If Newsom wants to have a deeper conversation, he should know that the future of the NIL and where athlete salaries are heading played a significant role in why USC and UCLA knew they would have to leave the Pac-12 to flounder in favor of the Big Ten, which is in the process of negotiating a media rights package that will reportedly cost more than $1 billion with schools added. Los Angeles.
Here in California, the National Labor Relations Board already has a petition requesting that USC and UCLA athletes involved in income-generating sports be classified as wage earners – an idea approved by NLRB General Counsel Jennifer Abruzzo. It can be assumed that USC and UCLA are moving into the Big Ten, which will force athletes make frequent cross-country trips competing by combining studies will only reinforce the argument that they are treated differently from ordinary students for the financial benefit of the university.
This could take months, years, or a decade, but once college football players and men’s basketball players become salaried employees, they will collectively negotiate a share of the revenue, which will hit the budgets of sports departments that depend on windfall revenues from these sports to fund their non-profit teams.
USC and UCLA leaders—the same ones who tried to convince Newsom not to sign the NIL bill—were farsighted enough to realize they had no choice but to stick their hands in the Midwest money bank if they wanted to keep Trojan football fans. . and Bruins basketball fans who expect national championship contention to be happy in the long run.

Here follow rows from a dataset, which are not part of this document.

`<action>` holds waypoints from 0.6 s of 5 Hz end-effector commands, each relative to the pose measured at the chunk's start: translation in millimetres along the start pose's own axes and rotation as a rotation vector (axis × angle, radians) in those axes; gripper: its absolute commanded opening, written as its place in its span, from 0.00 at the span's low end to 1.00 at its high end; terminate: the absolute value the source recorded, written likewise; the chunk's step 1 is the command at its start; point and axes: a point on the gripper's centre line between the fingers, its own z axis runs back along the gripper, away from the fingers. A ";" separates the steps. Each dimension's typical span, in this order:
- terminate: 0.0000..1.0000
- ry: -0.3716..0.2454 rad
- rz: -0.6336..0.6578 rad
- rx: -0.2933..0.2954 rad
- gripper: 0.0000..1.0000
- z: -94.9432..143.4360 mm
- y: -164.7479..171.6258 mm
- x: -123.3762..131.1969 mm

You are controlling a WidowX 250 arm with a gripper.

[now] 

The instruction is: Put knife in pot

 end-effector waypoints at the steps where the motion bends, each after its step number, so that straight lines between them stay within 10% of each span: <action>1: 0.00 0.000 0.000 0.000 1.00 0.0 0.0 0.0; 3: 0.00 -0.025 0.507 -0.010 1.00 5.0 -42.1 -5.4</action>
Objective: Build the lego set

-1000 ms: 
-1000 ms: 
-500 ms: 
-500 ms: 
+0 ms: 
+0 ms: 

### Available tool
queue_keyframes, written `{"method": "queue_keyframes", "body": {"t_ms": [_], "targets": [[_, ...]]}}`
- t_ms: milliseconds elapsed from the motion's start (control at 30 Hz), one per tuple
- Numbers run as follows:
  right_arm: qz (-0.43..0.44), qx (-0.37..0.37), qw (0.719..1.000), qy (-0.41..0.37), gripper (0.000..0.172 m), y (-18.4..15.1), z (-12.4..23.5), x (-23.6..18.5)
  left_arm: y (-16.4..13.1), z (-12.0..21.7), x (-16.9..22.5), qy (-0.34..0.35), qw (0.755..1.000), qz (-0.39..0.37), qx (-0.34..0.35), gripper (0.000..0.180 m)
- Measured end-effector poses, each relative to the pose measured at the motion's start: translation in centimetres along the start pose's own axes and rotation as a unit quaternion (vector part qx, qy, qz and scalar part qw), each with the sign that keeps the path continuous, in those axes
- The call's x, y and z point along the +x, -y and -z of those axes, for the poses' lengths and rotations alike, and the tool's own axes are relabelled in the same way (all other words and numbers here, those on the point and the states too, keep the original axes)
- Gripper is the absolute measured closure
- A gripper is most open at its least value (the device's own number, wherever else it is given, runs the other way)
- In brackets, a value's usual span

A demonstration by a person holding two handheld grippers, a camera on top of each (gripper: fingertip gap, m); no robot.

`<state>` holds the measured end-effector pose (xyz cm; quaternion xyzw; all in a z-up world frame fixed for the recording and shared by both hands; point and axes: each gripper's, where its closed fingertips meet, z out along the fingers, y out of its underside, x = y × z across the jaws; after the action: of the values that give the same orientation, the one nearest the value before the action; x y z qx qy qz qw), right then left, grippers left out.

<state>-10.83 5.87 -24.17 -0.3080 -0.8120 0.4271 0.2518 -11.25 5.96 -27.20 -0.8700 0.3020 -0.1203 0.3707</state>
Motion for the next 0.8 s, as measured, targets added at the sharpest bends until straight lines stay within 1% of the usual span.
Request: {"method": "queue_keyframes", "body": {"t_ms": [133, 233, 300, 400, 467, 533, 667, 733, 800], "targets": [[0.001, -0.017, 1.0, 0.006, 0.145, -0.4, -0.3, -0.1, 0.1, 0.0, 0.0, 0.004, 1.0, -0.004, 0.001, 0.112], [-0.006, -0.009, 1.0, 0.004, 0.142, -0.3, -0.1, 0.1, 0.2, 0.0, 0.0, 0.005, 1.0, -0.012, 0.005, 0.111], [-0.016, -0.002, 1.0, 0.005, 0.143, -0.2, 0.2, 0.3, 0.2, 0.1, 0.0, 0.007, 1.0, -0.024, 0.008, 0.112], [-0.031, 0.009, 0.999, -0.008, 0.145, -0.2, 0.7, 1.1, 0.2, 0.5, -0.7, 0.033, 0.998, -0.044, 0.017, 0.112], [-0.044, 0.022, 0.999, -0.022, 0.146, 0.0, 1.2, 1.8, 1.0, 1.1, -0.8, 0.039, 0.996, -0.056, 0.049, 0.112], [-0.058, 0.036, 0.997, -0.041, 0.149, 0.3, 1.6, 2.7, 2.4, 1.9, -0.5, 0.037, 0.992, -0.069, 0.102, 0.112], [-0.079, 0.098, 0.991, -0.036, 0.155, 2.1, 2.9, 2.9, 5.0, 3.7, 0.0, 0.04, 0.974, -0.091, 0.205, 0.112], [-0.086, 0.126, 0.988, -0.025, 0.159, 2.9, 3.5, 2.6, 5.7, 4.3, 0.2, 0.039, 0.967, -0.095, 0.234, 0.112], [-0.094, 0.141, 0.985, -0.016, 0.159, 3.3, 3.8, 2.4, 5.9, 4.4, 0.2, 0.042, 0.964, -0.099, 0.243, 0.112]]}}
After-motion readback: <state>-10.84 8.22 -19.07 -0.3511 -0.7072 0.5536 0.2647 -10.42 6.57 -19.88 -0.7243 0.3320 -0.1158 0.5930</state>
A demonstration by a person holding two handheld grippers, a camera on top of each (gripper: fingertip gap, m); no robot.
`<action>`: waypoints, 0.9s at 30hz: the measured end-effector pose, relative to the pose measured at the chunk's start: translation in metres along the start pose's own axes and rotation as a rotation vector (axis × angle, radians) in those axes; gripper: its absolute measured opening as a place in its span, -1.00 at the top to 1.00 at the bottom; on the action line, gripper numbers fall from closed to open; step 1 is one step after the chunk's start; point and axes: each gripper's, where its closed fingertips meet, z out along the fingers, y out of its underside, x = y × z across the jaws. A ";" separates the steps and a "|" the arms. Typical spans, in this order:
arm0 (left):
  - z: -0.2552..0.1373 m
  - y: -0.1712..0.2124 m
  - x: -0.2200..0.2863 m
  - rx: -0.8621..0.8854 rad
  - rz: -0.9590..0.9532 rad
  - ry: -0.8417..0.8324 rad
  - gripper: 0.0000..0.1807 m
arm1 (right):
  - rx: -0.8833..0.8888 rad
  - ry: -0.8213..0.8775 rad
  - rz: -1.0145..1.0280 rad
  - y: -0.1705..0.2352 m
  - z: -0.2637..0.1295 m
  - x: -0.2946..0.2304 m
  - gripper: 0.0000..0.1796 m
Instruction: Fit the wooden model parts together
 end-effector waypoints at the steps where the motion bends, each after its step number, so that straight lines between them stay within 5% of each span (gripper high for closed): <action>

Cal and the many other schools around the country that won’t get an invitation to the Big Ten or the Southeast Conference will have to make big decisions about whether they want to follow the college sport as a professional sport model when they just don’t have the revenue. or the conference can no longer compete at the highest level.
Much of this is sad, but there is no other way out, because capitalism is doing its job. USC and UCLA got a chance to stay in the game and took advantage of it just like any other Pac-12 school.
Newsom should revise his 2019 theses. He wanted to weaken the NCAA, and he certainly achieved that goal. But he seems to have forgotten that a weakening of the NCAA means a weakening of the UC system.
Newsom in 2019 saw the situation clearly. This is the bed that university presidents have been making for themselves over the past four decades, and now it’s all in disarray. It is not the responsibility of the governor to clean it up.